Nestes tempos estranhos está cada vez
mais complexo produzir espetáculos, devem ser resultado de muito planejamento, pode-se
demorar anos para se realizar um projeto, é preciso ter muita persistência. No
caso do espetáculo “A Pane” eles já haviam passado pelo todo “calvário normal”,
mas próximos a estreia tiveram de paralisar tudo e aguardar mais quase dois anos,
a boa notícia é que o esforço compensou, tiveram um resultado mais do que
acertado.

O teatro é uma Arte de Ofício, e apesar de haver inúmeras teses de doutorado sobre a arte
de interpretar é em cena, no jogo entre atores de variadas gerações onde verdadeiramente
se aprende o ofício. Mesmo não participando da cena, aprende-se muito. É gratificante
ver atores maduros, seguros, de idades diferentes compartilhando seu ofício, jogando
em cena. Assisti a estreia há alguns meses, voltei e gostei mais
ainda. Todo elenco está seguro, com domínio do texto e da cena, tendo claro
tanto a intenção do autor, da diretora (Malú Bazán) que fica clara na unidade que existe em
cada cena, como a de cada ator. Todos sabendo contracenar na melhor acepção da
palavra, sem egoísmo. O texto propicia bons momentos para cada ator e a direção soube lidar com isto. Não
existe um protagonista claro, a urdidura do texto é baseada em tipos sociais e
cada um em seu momento mostra sua posição, sua função no enredo, assim é tecida
a trama. E cabe salientar a enorme diferença faz quando todos entendem todo o
texto, suas razões e os porquês de cada cena. Eu poderia fazer analogias com grandes
orquestras ou com grandes equipes esportivas, mas seria um equívoco, o teatro
tem seu código próprio e não precisa disto, é um jogo próprio e de rara beleza.
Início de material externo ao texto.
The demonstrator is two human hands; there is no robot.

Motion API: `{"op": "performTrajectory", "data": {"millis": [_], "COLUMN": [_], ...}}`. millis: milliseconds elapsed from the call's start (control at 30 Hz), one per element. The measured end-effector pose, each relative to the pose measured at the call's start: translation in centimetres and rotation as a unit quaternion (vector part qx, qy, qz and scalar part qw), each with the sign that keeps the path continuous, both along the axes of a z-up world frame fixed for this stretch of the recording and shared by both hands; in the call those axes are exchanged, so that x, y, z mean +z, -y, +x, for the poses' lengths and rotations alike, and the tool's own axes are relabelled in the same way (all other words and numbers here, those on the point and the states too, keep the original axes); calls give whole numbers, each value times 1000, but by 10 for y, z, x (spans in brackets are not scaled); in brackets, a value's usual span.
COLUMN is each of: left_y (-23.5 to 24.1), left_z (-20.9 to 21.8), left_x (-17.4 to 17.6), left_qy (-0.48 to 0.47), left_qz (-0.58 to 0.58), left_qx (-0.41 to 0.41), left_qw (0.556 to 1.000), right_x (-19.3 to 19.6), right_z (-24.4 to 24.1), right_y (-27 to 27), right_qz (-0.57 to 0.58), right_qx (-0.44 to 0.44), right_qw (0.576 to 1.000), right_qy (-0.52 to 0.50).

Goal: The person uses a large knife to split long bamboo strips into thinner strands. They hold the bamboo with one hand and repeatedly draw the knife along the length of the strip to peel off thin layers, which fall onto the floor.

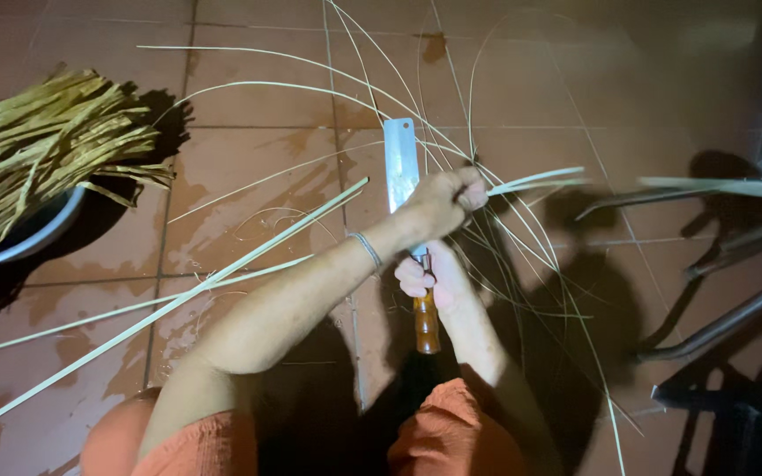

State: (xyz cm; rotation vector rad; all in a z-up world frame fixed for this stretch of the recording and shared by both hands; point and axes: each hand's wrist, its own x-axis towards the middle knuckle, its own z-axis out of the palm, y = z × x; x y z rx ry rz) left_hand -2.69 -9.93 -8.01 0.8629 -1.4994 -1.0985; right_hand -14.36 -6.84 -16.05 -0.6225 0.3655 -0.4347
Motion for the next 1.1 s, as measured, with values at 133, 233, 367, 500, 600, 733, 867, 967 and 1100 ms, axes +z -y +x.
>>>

A Pane | Foto de Rogério Alves

A trama de Dürrenmatt é uma variante
da dramaturgia brechtiana, o autor soube observar os ganhos do épico e criou um
estilo próprio (assim como ocorre na obra de Peter Weiss), não seria demais dizer que ele
criou seu próprio caminho para busca de um teatro dialético. A partir de uma
fábula contemporânea o texto aborda como é constituído o sistema judiciário ou seja, como um reflexo da sociedade burguesa. Assim como em outros textos do autor
(outros dois ficaram em cartaz na cidade nos últimos anos), são apresentados ao
público dilemas atuais e a cena convida para a reflexão. Como
iriamos nos portar naquela situação? Não é um texto que leva a identificação
com a personagem, mas sim que nos leva a pensar sobre os códigos sociais e a
moral vigente, tanto que não existem personagens, são tipos sociais bem dimensionados, no caso tão interessantes como distantes dos personagens tridimensionais do drama. O processo de como ocorre as mudanças morais e
consequentemente da justiça fica claro a partir das imagens criadas a cada data
que é dita ao abrir uma nova garrafa de vinho. Os comentários das personagens mostram como as leis moldaram-se a partir das convenções que se estabeleceram entre o século XIX e XX, ou seja nos faz perceber o quanto toda esta
estrutura é frágil. Os personagens Juiz Wucht (Oswaldo Mendes), o
Promotor Zorn (Antonio Petrin), o Advogado de defesa (Roberto Ascar), o Carrasco
Pilet (Heitor Goldfluss) e mesmo o “barman” Justus (Marcelo Ullmann) sabem
conduzir o réu Traps (Cesar Baccan) em um delicioso jogo. Durante o transcorrer da peça não acontecem inversões de expectativa em momentos pré determinados com o intuído de fazer o publico
se admirar com a “inteligência do texto”, pelo contrário, se estabelece um jogo de contradições que mostra dialeticamente como a
moral burguesa é incongruente, e que portanto a justiça é uma questão relativa.
Apesar do verniz, vivemos próximos a barbarie.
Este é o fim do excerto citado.